Mediation is defined as a process 'whereby parties request a third person or persons to assist them in their attempt to reach an amicable settlement of their dispute arising out of or relating to a contractual or legal relationship'.
Simply put, mediation is used to solve disputes between two parties with the help of a third. A neutral outsider - the mediator - will facilitate discussions between the two bickering parties to help them reach an agreement.
The process usually follows three steps:
1 define the issues of conflict
2 explore options available to each party
3 reach an agreement
At first sight, mediation may seem like a pointless process. After all, why pay for a mediator to essentially do what the conflicting parties can do themselves?
In reality, though, it is often very difficult for parties in dispute to communicate with each other. A mediator's job is to facilitate communication between the parties so they can reach a settlement.
Mediation is different from conventional negotiation in that it involves the presence of a third party - the mediator. The mediator is a trained professional who acts as an impartial facilitator. He or she acts as a channel of communication between the two conflicting parties, while maintaining a neutral and non-interfering stance.
Although the presence of an impartial facilitator resembles a judge in courts, mediation differs from lawsuits.
First, mediation is not legally binding. Unlike judges, the mediator does not make a judgment. The results of mediation sessions are not imposed on the parties.
Second, unlike in public lawsuits, in mediation, the process is confidential.
Advantages of mediation
Case Study: Dunnett v Railtrack (2002)
In this British case, a Railtrack express train hit and killed three of Susan Dunnett's horses. Dunnett was seeking damages from the company.
Despite rigorous exchanges between the lawyers of Railtrack and Dunnett, no agreement was reached. The dispute was handed over to the courts. In the end, the legal costs amounted to several times the costs of the initial claim. Both parties suffered huge financial losses as a result.

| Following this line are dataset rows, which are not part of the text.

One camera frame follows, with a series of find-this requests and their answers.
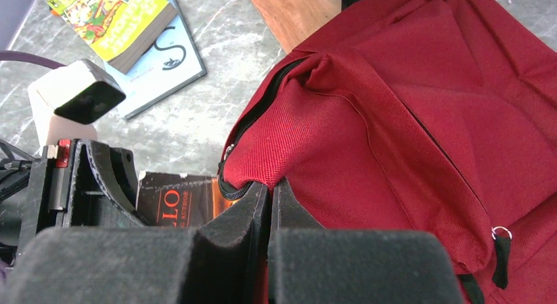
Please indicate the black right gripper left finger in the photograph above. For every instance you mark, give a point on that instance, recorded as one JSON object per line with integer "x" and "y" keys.
{"x": 220, "y": 262}

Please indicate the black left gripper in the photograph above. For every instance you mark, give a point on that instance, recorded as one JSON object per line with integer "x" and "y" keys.
{"x": 102, "y": 190}

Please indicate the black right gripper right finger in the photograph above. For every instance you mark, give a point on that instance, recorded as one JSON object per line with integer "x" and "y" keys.
{"x": 308, "y": 263}

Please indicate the dark DiCamillo book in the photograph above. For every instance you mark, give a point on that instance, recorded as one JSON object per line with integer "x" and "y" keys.
{"x": 179, "y": 200}

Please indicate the red backpack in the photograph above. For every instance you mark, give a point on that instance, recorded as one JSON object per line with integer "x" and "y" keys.
{"x": 435, "y": 115}

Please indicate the light blue notebook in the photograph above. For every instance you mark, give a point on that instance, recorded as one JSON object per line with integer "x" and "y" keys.
{"x": 171, "y": 63}

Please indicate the green treehouse book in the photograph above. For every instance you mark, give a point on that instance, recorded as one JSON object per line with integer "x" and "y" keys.
{"x": 118, "y": 31}

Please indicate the wooden base board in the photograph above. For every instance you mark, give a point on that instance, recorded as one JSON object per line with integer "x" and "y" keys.
{"x": 292, "y": 21}

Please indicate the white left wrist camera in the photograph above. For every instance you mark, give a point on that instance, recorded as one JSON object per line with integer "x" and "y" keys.
{"x": 66, "y": 101}

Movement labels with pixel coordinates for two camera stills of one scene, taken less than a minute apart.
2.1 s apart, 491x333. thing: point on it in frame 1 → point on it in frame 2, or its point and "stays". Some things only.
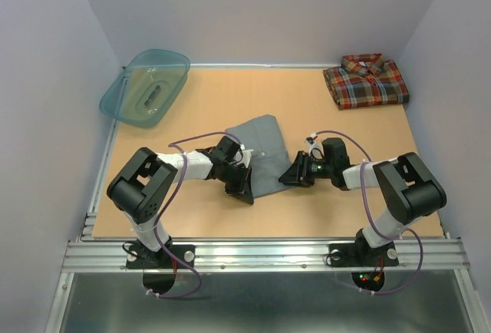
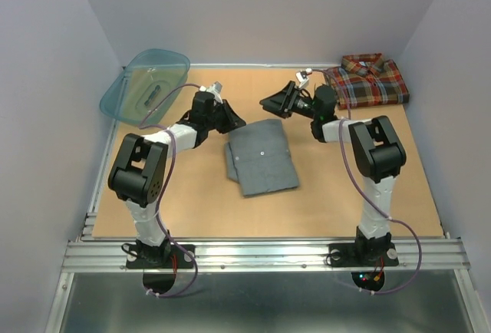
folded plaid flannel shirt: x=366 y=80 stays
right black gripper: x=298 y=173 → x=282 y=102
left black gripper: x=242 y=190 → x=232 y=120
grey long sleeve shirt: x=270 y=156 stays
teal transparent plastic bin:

The case identifies two advantages of mediation. The first is the non-financial aspects of a case that are often neglected by a court. For example, her fury and pride caused Dunnett to act against her own interests. Rather than focus on the issue of financial compensation, she became embroiled in an emotional tug-of-war with the railway company's lawyers.
The second is cost-effectiveness. Mediation is often far less costly than litigation.
Disadvantages of mediation
Case Study: Supply Chain & Logistics Technology Ltd v NEC Hong Kong Ltd (2006)
Unfortunately mediation is not officially a legal means.
In this case, a court urged the companies to go to mediation but one side refused and expensive litigation continued.
Although mediation is encouraged by courts, especially after the Civil Justice Reform in 2009, it remains self-initiated. That means parties in conflict must be willing to negotiate in the first place. That is often not the case.
In addition, the results of mediation are not legally binding. Parties can have a change of heart even after a settlement has been reached.
A mediator's effectiveness can influence outcomes. According to Professor Raymond Leung, a founder of the Hong Kong Mediation Centre, a good mediator must be a patient and level-headed individual who can work well under stress.
Because of the very high costs of litigation and the increasing number of disputes, it is more and more important to develop new methods of conflict resolutions.
However, because of its lack of legal power and its reliance on the personal qualities of the mediator, it is very difficult for mediation to be applied at a wider level. Yet the trend in commercial dispute resolution places more stress on mediation. With its vast potential in dispute resolution, mediation will no doubt play a larger role in our lives in coming years.